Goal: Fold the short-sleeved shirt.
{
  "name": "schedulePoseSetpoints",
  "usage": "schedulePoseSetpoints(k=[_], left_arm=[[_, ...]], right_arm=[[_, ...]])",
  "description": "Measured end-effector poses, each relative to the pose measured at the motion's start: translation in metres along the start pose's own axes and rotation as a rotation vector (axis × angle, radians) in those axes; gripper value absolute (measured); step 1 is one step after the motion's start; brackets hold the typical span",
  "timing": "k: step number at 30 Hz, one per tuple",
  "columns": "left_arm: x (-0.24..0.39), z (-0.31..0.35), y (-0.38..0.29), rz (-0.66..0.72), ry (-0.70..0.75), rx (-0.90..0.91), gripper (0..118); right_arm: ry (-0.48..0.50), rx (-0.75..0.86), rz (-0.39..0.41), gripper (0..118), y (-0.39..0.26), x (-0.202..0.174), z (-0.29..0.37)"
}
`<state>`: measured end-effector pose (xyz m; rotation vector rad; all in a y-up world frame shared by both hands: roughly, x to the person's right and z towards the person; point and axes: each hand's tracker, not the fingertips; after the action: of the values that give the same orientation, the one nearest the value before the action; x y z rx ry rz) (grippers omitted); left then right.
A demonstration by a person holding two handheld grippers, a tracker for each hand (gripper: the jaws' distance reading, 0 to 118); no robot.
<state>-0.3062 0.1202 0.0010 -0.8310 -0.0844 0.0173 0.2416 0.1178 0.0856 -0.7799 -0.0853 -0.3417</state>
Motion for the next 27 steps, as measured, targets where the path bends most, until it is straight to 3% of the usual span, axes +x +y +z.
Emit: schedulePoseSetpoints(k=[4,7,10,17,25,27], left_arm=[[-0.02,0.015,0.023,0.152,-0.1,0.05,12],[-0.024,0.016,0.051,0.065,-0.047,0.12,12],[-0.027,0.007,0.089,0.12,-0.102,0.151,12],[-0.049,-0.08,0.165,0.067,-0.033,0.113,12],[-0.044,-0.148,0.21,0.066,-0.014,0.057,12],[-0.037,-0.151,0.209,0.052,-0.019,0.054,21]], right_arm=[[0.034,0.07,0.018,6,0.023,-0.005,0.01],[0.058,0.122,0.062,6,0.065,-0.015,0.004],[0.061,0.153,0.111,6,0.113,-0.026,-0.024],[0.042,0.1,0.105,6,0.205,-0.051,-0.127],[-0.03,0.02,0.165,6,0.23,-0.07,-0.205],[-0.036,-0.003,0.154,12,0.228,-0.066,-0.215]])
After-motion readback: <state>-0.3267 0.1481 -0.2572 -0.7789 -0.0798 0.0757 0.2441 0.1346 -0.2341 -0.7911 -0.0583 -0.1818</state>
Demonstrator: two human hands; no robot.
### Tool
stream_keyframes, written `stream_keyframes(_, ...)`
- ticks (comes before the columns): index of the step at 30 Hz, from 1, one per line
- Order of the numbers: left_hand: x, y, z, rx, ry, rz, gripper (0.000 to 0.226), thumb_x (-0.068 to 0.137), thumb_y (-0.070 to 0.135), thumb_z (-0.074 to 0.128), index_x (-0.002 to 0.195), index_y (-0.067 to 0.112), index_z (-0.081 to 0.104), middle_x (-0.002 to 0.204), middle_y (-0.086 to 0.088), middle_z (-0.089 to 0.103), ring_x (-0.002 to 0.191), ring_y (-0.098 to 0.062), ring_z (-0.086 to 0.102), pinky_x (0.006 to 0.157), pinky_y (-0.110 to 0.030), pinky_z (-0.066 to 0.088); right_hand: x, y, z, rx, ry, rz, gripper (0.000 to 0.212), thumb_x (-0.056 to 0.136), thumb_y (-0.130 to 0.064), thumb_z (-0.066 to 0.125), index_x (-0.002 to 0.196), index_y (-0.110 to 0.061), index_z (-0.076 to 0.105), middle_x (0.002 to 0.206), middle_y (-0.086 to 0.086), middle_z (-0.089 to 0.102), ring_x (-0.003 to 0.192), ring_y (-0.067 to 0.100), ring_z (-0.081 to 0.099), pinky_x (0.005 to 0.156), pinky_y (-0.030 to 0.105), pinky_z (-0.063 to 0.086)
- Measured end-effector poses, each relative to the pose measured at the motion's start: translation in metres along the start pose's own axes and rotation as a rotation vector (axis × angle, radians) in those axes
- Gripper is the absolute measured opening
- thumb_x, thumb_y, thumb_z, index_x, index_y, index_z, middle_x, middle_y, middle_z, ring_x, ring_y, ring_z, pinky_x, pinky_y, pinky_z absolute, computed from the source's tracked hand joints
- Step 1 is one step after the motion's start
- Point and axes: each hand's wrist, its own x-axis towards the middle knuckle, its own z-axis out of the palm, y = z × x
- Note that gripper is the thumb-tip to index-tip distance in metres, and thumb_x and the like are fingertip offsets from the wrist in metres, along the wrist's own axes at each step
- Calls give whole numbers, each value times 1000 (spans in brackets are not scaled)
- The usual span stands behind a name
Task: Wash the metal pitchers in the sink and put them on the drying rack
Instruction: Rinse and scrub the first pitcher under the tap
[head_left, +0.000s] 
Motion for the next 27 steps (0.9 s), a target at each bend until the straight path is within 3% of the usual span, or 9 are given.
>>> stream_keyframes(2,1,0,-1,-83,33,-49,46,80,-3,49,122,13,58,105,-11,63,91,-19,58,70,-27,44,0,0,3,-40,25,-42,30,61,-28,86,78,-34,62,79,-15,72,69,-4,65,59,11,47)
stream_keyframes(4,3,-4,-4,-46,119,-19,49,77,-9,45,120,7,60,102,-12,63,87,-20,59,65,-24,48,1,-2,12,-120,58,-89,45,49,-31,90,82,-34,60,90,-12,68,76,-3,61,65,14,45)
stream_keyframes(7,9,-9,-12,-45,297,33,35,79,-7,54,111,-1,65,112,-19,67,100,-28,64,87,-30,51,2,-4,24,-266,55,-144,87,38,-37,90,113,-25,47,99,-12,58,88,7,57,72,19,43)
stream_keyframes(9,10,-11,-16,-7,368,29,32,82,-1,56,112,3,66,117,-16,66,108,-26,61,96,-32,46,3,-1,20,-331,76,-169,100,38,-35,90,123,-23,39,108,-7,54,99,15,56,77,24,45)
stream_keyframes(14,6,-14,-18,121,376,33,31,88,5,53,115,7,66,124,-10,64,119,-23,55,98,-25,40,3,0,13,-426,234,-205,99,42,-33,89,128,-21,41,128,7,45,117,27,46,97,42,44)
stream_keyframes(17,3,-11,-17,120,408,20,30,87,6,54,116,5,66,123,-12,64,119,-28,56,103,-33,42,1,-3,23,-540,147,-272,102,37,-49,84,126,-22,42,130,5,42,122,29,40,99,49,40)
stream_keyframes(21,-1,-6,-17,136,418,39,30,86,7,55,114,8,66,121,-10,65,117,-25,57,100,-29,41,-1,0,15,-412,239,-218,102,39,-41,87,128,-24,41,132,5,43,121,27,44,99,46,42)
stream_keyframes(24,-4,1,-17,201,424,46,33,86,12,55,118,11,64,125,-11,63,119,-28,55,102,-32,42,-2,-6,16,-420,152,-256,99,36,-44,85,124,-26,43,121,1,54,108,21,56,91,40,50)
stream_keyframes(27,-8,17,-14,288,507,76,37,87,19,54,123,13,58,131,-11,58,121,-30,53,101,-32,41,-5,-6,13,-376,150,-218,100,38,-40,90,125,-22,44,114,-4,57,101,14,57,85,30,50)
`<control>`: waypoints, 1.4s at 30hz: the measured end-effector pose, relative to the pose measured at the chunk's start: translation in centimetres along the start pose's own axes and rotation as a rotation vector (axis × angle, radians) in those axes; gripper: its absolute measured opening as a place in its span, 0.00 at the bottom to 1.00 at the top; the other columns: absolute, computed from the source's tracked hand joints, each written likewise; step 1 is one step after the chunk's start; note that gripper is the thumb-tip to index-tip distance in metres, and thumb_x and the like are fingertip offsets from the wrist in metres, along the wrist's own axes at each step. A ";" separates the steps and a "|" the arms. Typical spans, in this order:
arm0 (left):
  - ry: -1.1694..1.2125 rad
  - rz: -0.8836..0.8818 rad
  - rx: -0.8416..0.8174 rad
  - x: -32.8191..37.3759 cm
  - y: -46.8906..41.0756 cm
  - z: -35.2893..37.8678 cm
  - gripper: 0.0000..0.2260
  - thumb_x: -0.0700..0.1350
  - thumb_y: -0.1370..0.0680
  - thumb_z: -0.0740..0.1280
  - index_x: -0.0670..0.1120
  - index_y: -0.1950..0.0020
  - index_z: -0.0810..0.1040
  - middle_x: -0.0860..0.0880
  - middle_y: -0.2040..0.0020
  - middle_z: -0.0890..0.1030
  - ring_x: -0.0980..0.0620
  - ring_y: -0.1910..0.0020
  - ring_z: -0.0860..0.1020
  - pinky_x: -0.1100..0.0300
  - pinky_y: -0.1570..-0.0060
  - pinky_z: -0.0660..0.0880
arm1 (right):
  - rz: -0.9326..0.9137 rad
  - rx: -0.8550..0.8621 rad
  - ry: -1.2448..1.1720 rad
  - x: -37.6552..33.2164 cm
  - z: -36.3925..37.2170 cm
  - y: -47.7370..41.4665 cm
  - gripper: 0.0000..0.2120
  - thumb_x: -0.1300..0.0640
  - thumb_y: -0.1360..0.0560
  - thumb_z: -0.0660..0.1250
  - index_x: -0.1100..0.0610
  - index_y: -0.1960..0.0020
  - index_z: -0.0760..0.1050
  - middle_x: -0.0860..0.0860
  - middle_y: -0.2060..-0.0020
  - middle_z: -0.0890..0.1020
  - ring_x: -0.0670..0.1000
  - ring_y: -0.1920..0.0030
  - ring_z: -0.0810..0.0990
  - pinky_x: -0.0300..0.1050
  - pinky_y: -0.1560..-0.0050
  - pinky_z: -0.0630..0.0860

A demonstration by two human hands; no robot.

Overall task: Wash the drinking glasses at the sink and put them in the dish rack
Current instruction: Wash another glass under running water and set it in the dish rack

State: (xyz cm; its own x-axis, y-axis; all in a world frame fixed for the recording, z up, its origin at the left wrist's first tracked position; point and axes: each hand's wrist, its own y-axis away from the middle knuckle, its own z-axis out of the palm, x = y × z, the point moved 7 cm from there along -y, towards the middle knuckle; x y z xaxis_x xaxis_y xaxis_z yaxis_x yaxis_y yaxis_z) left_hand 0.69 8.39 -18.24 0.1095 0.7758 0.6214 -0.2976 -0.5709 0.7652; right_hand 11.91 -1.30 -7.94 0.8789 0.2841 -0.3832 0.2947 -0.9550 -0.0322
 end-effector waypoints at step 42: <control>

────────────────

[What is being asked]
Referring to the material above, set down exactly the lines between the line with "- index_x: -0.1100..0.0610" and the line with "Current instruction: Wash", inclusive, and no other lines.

[Result below]
  - index_x: -0.1100..0.0610
  - index_y: -0.1960..0.0020
  - index_z: -0.0760..0.1050
  - middle_x: -0.0860..0.0860
  - middle_y: -0.2060..-0.0020
  - middle_z: -0.0890..0.1020
  - ring_x: -0.0670..0.1000
  - ring_y: -0.1920..0.0030
  - ring_z: -0.0810..0.0990
  - pinky_x: -0.0300..0.1050
  - pinky_y: -0.1560..-0.0050
  - pinky_z: -0.0630..0.0860

A demonstration by two human hands; no robot.

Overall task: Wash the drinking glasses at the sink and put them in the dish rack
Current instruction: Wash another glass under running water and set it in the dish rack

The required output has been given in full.